On Monday morning, the weather forecasts from the major networks said that the snowstorm that had hit northern Utah was moving out to the east and that no storms were forecast in southwest Utah for the next several days. Roughly, an hour passed before it began snowing. Four hours later, it was still snowing, and there were at least three inches of snow on the ground. The snow flurries that followed lasted until dark.
This was hardly an isolated occurrence.
Now, I don’t blame the forecasters. Cedar City is a college town of roughly 40,000 people and is scarcely a population center or a media market on which forecasters might focus more expertise. There’s also the fact that its geographical location makes accurate forecasting a bitch. The town is located twenty miles north of Black Ridge, and the south side of Black Ridge drops almost 3,000 feet in roughly four miles, and another 1,000 feet over the next twenty. The east side of town literally climbs partway up red hills and cliffs that are the lower part of mountains that rise another 4,000 feet.

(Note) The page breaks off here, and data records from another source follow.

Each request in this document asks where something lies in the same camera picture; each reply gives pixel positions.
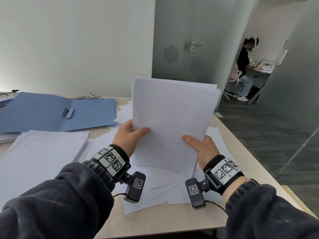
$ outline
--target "blue file folder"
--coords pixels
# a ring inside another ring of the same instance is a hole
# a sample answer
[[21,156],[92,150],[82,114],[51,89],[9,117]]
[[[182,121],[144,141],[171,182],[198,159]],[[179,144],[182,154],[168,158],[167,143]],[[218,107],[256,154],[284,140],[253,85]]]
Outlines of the blue file folder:
[[0,132],[64,132],[114,125],[115,99],[72,100],[21,92],[0,110]]

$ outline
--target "wooden table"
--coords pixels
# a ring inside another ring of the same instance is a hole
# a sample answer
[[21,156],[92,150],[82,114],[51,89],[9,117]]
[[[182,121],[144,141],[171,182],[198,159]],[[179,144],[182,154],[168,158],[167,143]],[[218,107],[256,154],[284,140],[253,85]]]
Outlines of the wooden table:
[[[116,98],[116,105],[125,105],[130,100],[131,98]],[[219,129],[227,149],[239,163],[246,177],[254,178],[260,184],[274,186],[277,189],[277,195],[285,198],[296,208],[301,209],[215,115],[212,117],[209,126]],[[110,131],[108,127],[95,127],[86,130],[90,131],[90,138],[96,138]],[[6,152],[12,143],[0,144],[0,156]],[[169,205],[166,202],[125,215],[123,199],[118,196],[115,198],[109,219],[95,238],[132,237],[213,229],[224,227],[226,220],[227,215],[224,211],[213,204],[208,204],[206,208],[201,210],[194,210],[190,204]]]

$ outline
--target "black shirt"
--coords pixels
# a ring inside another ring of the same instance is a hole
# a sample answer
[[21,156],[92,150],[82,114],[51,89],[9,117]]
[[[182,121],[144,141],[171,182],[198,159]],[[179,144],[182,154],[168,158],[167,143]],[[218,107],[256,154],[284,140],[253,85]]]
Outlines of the black shirt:
[[249,64],[249,58],[248,58],[248,51],[245,47],[241,47],[241,51],[239,53],[238,59],[237,59],[237,66],[239,71],[242,72],[241,76],[244,76],[246,74],[246,66]]

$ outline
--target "human hand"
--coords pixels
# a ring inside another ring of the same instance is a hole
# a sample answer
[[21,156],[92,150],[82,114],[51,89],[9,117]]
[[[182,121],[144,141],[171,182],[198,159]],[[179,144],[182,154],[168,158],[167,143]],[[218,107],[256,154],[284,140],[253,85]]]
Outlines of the human hand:
[[149,127],[142,127],[132,132],[132,125],[131,119],[120,126],[112,142],[112,144],[120,146],[129,158],[135,151],[138,141],[150,131]]
[[220,155],[216,145],[210,136],[204,137],[203,141],[184,134],[182,140],[196,151],[199,167],[204,170],[205,166],[217,155]]

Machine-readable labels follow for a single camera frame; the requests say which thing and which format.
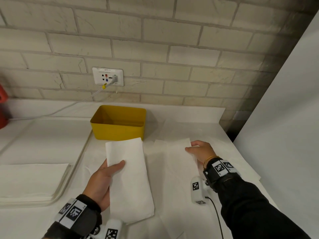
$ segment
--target yellow box
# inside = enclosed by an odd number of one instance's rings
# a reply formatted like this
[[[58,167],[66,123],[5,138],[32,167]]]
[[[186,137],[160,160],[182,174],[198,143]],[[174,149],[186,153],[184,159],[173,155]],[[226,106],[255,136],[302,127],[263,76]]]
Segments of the yellow box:
[[[102,105],[91,119],[96,139],[122,141],[144,138],[146,110],[142,108]]]

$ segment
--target hand
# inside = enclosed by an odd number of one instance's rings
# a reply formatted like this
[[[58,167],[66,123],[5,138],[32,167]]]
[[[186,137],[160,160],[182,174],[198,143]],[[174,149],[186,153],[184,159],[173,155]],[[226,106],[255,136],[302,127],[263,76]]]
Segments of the hand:
[[[212,146],[207,143],[200,140],[196,140],[190,143],[192,147],[185,148],[186,152],[189,152],[191,154],[194,154],[197,160],[203,164],[206,159],[208,159],[211,156],[216,156],[216,153],[214,152]]]
[[[110,182],[112,175],[122,169],[125,165],[125,161],[122,160],[118,164],[107,166],[107,160],[101,165],[101,167],[92,174],[89,182],[83,194],[93,199],[101,208],[101,211],[105,211],[110,206]]]

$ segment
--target person's right arm
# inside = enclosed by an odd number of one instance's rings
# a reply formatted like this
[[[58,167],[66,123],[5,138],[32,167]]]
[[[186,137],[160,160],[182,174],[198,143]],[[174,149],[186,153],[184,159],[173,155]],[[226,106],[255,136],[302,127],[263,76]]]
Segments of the person's right arm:
[[[199,162],[205,163],[204,167],[209,161],[207,158],[216,156],[207,142],[197,140],[191,145],[185,150],[194,154]],[[310,238],[273,207],[254,184],[226,174],[216,182],[215,188],[222,205],[221,215],[234,239]]]

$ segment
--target white power cord
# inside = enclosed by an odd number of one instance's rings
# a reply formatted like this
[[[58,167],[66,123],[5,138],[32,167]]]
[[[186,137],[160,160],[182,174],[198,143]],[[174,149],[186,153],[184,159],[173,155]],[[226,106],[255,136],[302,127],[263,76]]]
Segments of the white power cord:
[[[84,101],[90,99],[91,97],[95,96],[97,93],[99,93],[99,92],[101,92],[102,90],[104,90],[106,87],[108,87],[108,86],[110,86],[110,85],[113,85],[113,84],[116,83],[116,82],[117,82],[117,75],[114,75],[114,76],[112,77],[111,83],[109,83],[109,84],[107,84],[107,85],[106,85],[106,83],[105,83],[100,90],[98,90],[97,92],[95,92],[95,93],[94,93],[93,95],[91,95],[90,97],[88,97],[88,98],[86,98],[86,99],[84,99],[84,100],[81,100],[81,101],[76,101],[76,102],[74,102],[74,103],[72,103],[72,104],[70,104],[70,105],[68,105],[68,106],[65,106],[65,107],[63,107],[63,108],[61,108],[61,109],[59,109],[59,110],[57,110],[57,111],[55,111],[55,112],[52,112],[52,113],[50,113],[50,114],[46,114],[46,115],[42,115],[42,116],[36,116],[36,117],[12,118],[12,119],[10,119],[10,120],[31,120],[31,119],[41,118],[41,117],[49,117],[49,116],[52,116],[52,115],[54,115],[54,114],[56,114],[56,113],[58,113],[58,112],[60,112],[60,111],[62,111],[62,110],[64,110],[64,109],[66,109],[66,108],[69,108],[69,107],[71,107],[71,106],[73,106],[73,105],[75,105],[75,104],[78,104],[78,103],[80,103],[80,102],[84,102]]]

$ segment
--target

Cedar City is also known for its winds – strong and frequent. There’s a local saying about the town – that the Mormon settlers only stopped here until the wind died down, only to discover it never did. I’ve personally seen, and weathered, winds here that ripped the shingles off houses, and in one case peeled the vinyl siding right off the west side of a dwelling. We’re not talking tornadoes or hurricanes, just wind, Cedar City style.
And the weather can be freakishly weird – like the fifteen inches of snow we got on Mother’s Day weekend six years ago – incidentally also unforecast. We’ve often gotten a foot of snow in early September, and then sweltered through 80 degree weather for a month afterward.
And that’s why, while forecasts are useful most of the time, here in Cedar City, you still have to be wary about the weather.
Weather is why living in space would be BORING!.
Everything in the universe has “confidence limits”. Weather forecasting has very wide confidence limits and Cedar City sounds as if it is at one extreme of the probability spectrum of weather forecasting.
An Old Man cave in space can be interesting continuously …
100 mile orbit around earth watching the weather without the sensory experience would be good.
Between Saturn and Jupiter in the solar system would be exciting.
Between the galaxies would be a man cave for “real” hermits!
… as long as one has the internet with free access for ever.
Nope. I would rather live someplace where I can experience a thunderstorm moving through. (And I do!)